_WHAT TO PRODUCE_
Locate each line below that includes "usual" and reproduce it.

Start of SOURCE DATA

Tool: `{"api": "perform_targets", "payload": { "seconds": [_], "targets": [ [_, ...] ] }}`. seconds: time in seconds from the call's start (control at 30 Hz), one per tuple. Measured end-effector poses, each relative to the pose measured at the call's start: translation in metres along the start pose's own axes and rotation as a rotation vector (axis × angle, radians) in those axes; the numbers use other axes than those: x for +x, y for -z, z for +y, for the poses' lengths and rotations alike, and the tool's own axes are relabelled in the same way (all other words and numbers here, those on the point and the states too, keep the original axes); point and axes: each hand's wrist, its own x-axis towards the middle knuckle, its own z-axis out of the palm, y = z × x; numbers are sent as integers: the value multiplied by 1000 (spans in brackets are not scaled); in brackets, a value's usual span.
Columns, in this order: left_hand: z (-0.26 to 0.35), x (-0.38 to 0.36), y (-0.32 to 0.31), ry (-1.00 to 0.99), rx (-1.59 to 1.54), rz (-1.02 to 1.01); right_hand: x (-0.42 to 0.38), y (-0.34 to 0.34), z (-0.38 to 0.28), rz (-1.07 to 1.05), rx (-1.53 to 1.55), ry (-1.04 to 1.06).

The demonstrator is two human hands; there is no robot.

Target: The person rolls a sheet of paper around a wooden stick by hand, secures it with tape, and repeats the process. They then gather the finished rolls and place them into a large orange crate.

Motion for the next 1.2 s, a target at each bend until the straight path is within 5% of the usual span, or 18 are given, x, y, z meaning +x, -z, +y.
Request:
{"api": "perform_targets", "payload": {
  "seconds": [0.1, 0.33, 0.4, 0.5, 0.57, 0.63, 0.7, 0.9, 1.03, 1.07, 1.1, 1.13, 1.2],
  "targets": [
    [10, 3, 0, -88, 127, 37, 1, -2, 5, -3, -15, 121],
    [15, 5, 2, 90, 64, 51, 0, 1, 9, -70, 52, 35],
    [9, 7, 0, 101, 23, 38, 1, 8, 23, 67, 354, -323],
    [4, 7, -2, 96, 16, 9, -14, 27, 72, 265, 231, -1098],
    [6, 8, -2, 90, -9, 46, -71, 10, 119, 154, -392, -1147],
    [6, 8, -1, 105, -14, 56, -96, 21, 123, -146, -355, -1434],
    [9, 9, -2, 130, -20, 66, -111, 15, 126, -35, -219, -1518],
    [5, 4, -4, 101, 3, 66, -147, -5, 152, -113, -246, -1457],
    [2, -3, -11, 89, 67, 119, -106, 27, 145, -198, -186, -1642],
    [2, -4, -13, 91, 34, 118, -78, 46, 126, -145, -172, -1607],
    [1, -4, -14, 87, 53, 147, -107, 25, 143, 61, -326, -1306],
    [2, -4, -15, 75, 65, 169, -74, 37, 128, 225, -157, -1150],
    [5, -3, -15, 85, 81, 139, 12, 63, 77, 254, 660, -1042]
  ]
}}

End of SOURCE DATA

_REPLY_
Tool: `{"api": "perform_targets", "payload": { "seconds": [_], "targets": [ [_, ...] ] }}`. seconds: time in seconds from the call's start (control at 30 Hz), one per tuple. Measured end-effector poses, each relative to the pose measured at the call's start: translation in metres along the start pose's own axes and rotation as a rotation vector (axis × angle, radians) in those axes; the numbers use other axes than those: x for +x, y for -z, z for +y, for the poses' lengths and rotations alike, and the tool's own axes are relabelled in the same way (all other words and numbers here, those on the point and the states too, keep the original axes); point and axes: each hand's wrist, its own x-axis towards the middle knuckle, its own z-axis out of the palm, y = z × x; numbers are sent as integers: the value multiplied by 1000 (spans in brackets are not scaled); in brackets, a value's usual span.
Motion for the next 1.2 s, a target at each bend until the straight path is within 5% of the usual span, or 18 are given, x, y, z meaning +x, -z, +y.

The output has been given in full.